O que Gleice Jane não vê O problema é que, ao manter o discurso de resistência a qualquer custo, Gleice Jane corre o risco de alimentar o conflito ao invés de promover uma paz possível. O acordo não apaga as injustiças históricas sofridas pelos indígenas, mas é um reconhecimento legal, uma oportunidade de começar a corrigir os erros do passado. E, no entanto, para a deputada, parece que não basta. Mesmo em face de um raro momento de conciliação, Gleice opta por manter um discurso de confronto.

Essa abordagem pode ter consequências preocupantes. A retórica constante da "luta" e da "resistência" tende a polarizar ainda mais uma questão que necessita, urgentemente, de diálogo. O conflito, que já ceifou vidas e gerou insegurança para indígenas e produtores rurais, precisa de soluções reais, não de uma perpetuação do embate. A conciliação no STF abre uma porta para a pacificação, mas a deputada parece preferir mantê-la entreaberta, esperando por uma resolução perfeita que nunca virá.

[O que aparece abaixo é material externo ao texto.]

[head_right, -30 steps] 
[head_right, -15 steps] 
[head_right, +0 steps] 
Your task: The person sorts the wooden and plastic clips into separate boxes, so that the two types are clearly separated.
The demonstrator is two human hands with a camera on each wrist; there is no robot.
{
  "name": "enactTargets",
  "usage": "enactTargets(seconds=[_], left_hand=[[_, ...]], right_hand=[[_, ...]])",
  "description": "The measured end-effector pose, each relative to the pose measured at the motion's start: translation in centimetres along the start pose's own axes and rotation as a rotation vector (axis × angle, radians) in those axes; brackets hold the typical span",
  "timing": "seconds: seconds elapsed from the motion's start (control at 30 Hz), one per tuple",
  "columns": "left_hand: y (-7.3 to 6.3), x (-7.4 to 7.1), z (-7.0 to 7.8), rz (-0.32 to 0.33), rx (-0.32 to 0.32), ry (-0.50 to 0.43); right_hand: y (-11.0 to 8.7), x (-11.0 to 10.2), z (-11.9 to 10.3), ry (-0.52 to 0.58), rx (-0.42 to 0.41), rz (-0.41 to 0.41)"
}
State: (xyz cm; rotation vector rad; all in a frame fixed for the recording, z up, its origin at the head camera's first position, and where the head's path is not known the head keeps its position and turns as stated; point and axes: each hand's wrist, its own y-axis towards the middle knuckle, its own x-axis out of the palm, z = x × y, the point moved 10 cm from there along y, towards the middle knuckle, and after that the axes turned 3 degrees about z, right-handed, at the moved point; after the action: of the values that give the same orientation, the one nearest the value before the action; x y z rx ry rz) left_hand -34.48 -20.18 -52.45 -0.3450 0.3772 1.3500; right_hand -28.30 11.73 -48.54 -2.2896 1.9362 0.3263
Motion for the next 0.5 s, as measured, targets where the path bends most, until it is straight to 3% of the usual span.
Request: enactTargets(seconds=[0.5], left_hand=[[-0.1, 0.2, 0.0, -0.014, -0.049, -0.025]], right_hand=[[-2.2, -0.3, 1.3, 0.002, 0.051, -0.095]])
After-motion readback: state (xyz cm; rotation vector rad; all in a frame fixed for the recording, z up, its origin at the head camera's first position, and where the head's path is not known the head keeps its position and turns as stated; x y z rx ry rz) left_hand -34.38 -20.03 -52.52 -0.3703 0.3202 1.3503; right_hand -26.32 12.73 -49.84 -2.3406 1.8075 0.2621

Paz e conciliação: não são sinônimos de desistência - O acordo em questão não é um ponto final, mas pode ser um novo começo. A luta pelos direitos indígenas não termina com a conciliação, mas também não deve transformar-se em uma batalha eterna. As lideranças indígenas envolvidas no processo sabem disso e, ao aceitarem o acordo, demonstram que o caminho para o progresso passa pela construção de pontes, não pelo prolongamento das trincheiras.

Gleice Jane, ao manter sua postura intransigente, arrisca ignorar que a paz e a conciliação não são sinônimos de desistência. Pelo contrário, elas representam a possibilidade de transformar uma luta em conquistas concretas, garantindo direitos, preservando o ambiente e, acima de tudo, salvando vidas.

A resistência tem seu valor, mas saber quando é hora de abraçar o diálogo pode ser ainda mais valioso.